- **Work to complete**
The response is to be the full listing, set down exactly.

━━━ Provided data

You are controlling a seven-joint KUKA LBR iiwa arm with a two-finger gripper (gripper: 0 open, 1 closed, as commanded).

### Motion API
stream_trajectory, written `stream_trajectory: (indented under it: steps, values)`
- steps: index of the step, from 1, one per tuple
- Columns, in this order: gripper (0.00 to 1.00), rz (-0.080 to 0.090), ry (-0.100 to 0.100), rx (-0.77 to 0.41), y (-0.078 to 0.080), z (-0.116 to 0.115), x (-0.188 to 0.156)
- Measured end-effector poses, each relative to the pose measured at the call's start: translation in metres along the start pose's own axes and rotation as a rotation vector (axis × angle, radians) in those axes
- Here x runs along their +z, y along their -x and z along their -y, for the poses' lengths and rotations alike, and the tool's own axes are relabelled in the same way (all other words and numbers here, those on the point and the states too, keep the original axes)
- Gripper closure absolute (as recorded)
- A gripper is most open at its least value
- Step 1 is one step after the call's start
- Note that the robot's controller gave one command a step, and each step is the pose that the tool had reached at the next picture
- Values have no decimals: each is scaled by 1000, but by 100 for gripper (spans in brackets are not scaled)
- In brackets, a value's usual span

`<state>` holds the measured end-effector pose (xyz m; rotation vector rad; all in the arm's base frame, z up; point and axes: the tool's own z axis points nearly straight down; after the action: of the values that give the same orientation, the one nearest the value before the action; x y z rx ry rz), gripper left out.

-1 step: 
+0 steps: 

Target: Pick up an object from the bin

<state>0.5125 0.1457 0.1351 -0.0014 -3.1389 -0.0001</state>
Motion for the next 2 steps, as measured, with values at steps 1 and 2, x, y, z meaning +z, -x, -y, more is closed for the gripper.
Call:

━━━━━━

- **Result for this task**
You are controlling a seven-joint KUKA LBR iiwa arm with a two-finger gripper (gripper: 0 open, 1 closed, as commanded).

### Motion API
stream_trajectory, written `stream_trajectory: (indented under it: steps, values)`
- steps: index of the step, from 1, one per tuple
- Columns, in this order: gripper (0.00 to 1.00), rz (-0.080 to 0.090), ry (-0.100 to 0.100), rx (-0.77 to 0.41), y (-0.078 to 0.080), z (-0.116 to 0.115), x (-0.188 to 0.156)
- Measured end-effector poses, each relative to the pose measured at the call's start: translation in metres along the start pose's own axes and rotation as a rotation vector (axis × angle, radians) in those axes
- Here x runs along their +z, y along their -x and z along their -y, for the poses' lengths and rotations alike, and the tool's own axes are relabelled in the same way (all other words and numbers here, those on the point and the states too, keep the original axes)
- Gripper closure absolute (as recorded)
- A gripper is most open at its least value
- Step 1 is one step after the call's start
- Note that the robot's controller gave one command a step, and each step is the pose that the tool had reached at the next picture
- Values have no decimals: each is scaled by 1000, but by 100 for gripper (spans in brackets are not scaled)
- In brackets, a value's usual span

`<state>` holds the measured end-effector pose (xyz m; rotation vector rad; all in the arm's base frame, z up; point and axes: the tool's own z axis points nearly straight down; after the action: of the values that give the same orientation, the one nearest the value before the action; x y z rx ry rz), gripper left out.

-1 step: 
+0 steps: 

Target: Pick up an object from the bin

<state>0.5125 0.1457 0.1351 -0.0014 -3.1389 -0.0001</state>
Motion for the next 2 steps, as measured, with values at steps 1 and 2, x, y, z meaning +z, -x, -y, more is closed for the gripper.
Call:

Nothing further is needed for this answer.